Work request: In the records below, find the line that contains "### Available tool" and the line that contains "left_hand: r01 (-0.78", then retype exactly those two lines and every line between them.

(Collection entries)
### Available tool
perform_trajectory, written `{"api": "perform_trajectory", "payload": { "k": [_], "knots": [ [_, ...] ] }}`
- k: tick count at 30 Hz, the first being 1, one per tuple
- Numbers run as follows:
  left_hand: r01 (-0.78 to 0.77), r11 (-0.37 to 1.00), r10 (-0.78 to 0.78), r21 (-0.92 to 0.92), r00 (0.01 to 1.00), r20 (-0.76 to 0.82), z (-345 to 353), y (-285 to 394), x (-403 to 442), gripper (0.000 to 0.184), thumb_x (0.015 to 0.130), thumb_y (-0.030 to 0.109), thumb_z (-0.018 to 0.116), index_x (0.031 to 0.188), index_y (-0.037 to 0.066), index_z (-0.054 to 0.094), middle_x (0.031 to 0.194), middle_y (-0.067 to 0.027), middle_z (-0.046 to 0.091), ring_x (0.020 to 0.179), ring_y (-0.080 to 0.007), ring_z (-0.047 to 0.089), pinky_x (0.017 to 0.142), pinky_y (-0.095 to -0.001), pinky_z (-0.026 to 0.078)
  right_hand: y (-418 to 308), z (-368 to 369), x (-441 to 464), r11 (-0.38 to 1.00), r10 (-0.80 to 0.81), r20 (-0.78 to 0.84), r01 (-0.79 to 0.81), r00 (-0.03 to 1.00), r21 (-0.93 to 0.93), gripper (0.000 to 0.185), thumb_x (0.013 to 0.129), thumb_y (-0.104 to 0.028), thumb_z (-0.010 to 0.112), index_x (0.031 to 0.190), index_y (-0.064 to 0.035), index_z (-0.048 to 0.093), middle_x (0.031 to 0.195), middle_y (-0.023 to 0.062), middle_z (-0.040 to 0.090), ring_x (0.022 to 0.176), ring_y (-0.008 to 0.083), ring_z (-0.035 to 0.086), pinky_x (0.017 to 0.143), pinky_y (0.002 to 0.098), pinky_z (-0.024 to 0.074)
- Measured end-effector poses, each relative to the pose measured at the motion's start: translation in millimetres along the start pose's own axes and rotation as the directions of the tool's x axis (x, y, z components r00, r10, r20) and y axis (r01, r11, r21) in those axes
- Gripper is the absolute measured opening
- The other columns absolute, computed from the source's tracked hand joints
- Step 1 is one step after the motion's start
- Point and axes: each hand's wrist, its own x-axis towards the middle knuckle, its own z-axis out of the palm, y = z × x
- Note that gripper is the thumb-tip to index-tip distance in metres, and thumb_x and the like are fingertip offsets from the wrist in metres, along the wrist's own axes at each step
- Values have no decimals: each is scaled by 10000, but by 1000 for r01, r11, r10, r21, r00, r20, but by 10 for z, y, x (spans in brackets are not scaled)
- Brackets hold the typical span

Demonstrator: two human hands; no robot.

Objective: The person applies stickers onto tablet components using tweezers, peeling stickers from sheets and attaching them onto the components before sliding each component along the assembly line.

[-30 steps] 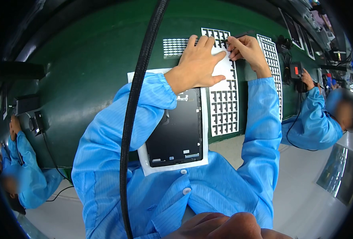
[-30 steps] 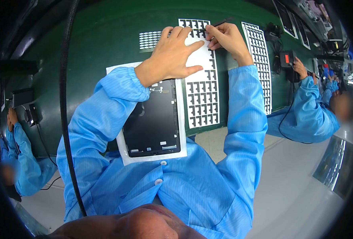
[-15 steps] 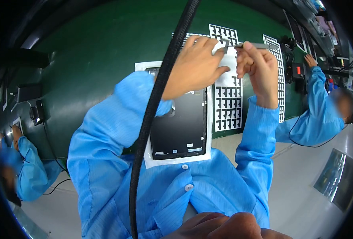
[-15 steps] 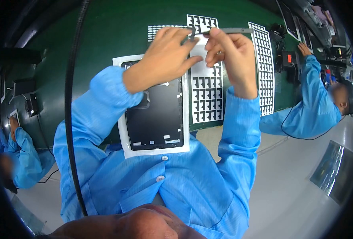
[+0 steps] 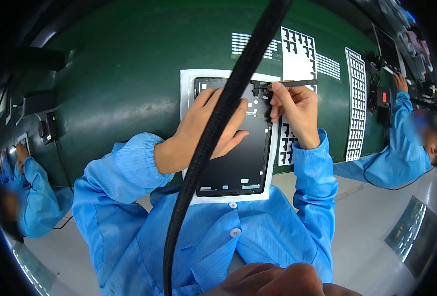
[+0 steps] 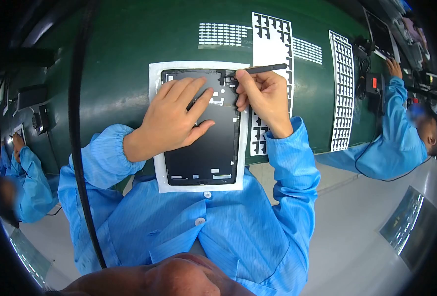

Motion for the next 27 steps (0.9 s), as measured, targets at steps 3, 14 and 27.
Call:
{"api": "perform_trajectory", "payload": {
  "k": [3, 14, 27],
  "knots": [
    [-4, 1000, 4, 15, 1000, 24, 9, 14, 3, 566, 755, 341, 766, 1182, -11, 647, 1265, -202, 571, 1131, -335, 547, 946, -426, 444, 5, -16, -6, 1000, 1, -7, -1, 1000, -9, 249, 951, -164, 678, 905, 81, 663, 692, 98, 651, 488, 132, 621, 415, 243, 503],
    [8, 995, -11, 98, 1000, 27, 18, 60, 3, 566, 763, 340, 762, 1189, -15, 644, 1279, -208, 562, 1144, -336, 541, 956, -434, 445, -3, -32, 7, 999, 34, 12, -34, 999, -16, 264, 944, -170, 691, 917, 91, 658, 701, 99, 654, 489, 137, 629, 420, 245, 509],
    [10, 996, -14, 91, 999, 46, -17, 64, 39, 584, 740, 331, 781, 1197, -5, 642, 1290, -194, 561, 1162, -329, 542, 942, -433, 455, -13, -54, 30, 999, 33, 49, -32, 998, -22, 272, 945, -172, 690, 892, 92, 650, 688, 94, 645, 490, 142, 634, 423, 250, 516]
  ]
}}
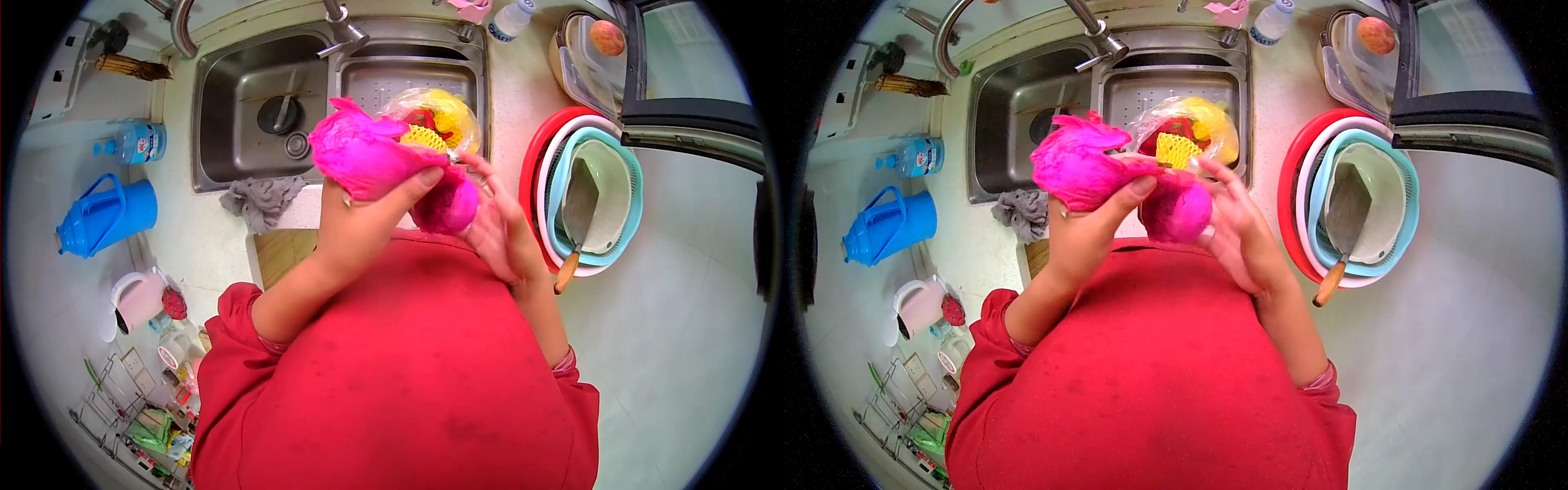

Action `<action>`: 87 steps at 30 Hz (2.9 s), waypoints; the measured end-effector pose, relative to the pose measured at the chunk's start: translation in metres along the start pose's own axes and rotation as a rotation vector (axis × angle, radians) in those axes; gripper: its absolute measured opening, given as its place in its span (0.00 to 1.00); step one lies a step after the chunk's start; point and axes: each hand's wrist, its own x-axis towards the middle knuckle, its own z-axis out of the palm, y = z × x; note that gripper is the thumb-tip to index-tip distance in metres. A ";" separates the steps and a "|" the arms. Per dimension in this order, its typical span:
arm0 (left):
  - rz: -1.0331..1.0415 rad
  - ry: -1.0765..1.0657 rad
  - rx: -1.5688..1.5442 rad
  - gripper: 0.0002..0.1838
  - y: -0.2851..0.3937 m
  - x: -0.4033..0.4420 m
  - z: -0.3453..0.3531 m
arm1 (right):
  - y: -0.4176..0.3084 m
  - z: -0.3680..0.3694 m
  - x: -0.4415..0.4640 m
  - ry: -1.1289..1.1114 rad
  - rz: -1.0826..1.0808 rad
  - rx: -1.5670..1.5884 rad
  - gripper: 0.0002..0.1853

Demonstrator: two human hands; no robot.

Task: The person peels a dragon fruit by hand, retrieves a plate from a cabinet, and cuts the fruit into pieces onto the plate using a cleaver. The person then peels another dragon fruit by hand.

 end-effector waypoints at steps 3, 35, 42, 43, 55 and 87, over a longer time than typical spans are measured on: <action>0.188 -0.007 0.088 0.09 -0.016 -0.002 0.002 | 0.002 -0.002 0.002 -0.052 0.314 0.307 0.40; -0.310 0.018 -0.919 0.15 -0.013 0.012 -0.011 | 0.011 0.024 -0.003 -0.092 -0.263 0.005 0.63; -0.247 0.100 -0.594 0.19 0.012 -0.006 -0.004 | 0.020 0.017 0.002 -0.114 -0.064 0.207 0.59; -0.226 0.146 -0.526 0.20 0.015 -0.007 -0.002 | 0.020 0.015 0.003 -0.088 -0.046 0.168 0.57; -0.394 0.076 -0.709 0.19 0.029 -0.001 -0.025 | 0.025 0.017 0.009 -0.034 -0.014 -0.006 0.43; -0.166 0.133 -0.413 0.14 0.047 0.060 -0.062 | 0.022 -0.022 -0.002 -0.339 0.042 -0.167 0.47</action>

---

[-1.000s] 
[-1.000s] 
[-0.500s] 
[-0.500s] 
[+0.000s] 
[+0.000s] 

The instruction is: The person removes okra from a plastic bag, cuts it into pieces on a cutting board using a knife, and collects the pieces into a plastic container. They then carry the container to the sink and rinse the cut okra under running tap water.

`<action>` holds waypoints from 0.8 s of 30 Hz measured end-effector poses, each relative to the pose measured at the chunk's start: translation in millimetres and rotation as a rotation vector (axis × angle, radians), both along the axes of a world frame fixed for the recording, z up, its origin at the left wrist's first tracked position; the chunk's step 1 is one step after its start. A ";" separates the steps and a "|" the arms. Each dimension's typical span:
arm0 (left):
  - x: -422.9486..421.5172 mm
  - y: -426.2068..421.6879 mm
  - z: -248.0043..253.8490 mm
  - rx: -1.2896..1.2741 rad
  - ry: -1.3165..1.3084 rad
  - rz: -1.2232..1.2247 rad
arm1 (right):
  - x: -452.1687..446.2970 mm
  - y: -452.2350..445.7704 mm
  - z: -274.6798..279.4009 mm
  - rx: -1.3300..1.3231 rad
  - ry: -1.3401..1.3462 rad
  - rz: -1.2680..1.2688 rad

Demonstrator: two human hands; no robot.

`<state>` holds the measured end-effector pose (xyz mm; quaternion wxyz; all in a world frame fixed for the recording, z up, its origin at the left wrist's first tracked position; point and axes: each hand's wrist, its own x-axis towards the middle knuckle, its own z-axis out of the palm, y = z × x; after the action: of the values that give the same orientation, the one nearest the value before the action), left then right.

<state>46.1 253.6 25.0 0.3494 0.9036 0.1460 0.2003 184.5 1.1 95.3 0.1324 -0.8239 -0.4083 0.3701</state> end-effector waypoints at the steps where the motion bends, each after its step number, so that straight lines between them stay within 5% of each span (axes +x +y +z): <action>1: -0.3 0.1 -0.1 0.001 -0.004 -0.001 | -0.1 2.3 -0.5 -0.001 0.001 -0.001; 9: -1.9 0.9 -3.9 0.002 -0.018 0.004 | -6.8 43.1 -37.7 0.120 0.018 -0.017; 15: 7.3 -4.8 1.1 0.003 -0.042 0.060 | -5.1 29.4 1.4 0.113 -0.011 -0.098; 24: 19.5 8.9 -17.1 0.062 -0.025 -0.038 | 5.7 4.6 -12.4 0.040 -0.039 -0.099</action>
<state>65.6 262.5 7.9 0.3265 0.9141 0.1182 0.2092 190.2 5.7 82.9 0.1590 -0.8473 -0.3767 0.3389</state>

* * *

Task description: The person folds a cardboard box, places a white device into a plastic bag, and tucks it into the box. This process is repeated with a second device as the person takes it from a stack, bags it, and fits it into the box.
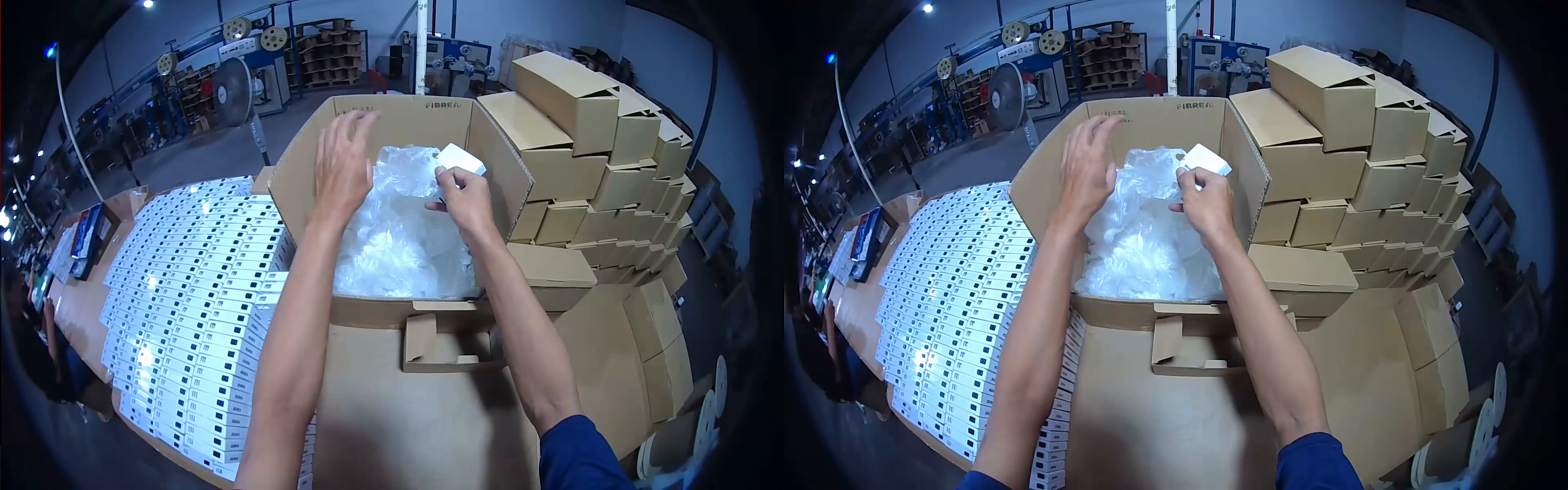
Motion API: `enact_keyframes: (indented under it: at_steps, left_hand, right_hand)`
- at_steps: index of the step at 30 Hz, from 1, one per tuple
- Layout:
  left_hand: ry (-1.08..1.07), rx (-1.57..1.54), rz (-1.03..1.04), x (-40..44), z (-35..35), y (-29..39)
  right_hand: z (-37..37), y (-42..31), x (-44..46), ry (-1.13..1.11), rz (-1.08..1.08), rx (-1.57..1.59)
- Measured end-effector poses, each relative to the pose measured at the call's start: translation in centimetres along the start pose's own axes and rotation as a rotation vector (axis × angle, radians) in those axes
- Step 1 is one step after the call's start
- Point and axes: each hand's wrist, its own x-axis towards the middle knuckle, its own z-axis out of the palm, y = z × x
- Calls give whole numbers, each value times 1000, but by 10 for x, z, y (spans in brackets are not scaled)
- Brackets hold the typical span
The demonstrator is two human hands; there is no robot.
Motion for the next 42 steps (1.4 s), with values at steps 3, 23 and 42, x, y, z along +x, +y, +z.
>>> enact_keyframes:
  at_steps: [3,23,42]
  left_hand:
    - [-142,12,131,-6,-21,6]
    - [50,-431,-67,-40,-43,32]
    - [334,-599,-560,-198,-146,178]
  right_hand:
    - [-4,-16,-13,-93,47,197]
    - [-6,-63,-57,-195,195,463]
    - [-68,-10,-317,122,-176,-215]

Worked solution:
### Available tool
perform_trajectory, written `{"api": "perform_trajectory", "payload": { "k": [_], "knots": [ [_, ...] ] }}`
- k: tick count at 30 Hz, the first being 1, one per tuple
- Numbers run as follows:
  left_hand: r01 (-0.78 to 0.77), r11 (-0.37 to 1.00), r10 (-0.78 to 0.78), r21 (-0.92 to 0.92), r00 (0.01 to 1.00), r20 (-0.76 to 0.82), z (-345 to 353), y (-285 to 394), x (-403 to 442), gripper (0.000 to 0.184), thumb_x (0.015 to 0.130), thumb_y (-0.030 to 0.109), thumb_z (-0.018 to 0.116), index_x (0.031 to 0.188), index_y (-0.037 to 0.066), index_z (-0.054 to 0.094), middle_x (0.031 to 0.194), middle_y (-0.067 to 0.027), middle_z (-0.046 to 0.091), ring_x (0.020 to 0.179), ring_y (-0.080 to 0.007), ring_z (-0.047 to 0.089), pinky_x (0.017 to 0.142), pinky_y (-0.095 to -0.001), pinky_z (-0.026 to 0.078)

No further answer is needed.